### What to work on
What lines of the data below hold the string "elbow"? Copy each one out.

### Data
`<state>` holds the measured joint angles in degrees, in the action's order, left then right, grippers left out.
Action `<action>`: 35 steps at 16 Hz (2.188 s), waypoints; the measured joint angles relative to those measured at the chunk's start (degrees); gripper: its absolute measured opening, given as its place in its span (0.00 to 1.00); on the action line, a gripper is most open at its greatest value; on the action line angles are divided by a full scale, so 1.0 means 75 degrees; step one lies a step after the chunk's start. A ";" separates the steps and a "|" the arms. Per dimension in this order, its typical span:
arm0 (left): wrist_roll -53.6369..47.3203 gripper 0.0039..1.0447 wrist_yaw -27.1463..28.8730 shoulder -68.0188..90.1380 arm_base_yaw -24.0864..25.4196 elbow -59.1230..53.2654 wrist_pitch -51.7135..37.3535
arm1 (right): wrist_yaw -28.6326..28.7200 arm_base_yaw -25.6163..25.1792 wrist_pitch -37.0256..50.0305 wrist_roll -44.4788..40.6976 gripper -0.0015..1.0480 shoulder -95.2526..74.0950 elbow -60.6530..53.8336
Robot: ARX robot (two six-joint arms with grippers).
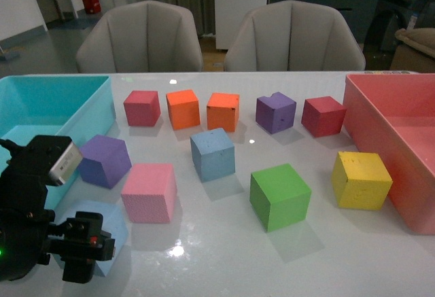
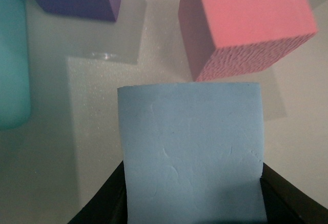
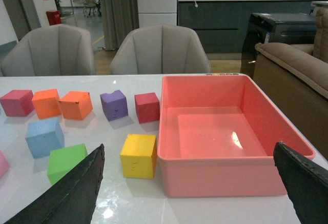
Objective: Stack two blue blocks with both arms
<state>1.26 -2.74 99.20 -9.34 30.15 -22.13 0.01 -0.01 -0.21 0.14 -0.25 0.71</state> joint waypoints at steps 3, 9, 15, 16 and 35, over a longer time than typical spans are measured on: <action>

### Finished task
arm0 (left): wrist_roll -53.6369..47.3203 gripper 0.0039..1.0447 wrist_yaw -27.1463..28.8730 shoulder -68.0188..90.1380 arm_base_yaw -24.0864..25.4196 elbow -59.1230..53.2654 wrist_pitch -51.7135..37.3535
arm1 (right): wrist_yaw -28.6326..28.7200 arm_base_yaw -25.6163..25.1792 wrist_pitch -37.0256..50.0305 wrist_roll -44.4788..40.6976 gripper -0.0015..1.0480 shoulder -95.2526..74.0950 elbow -60.6530..53.8336

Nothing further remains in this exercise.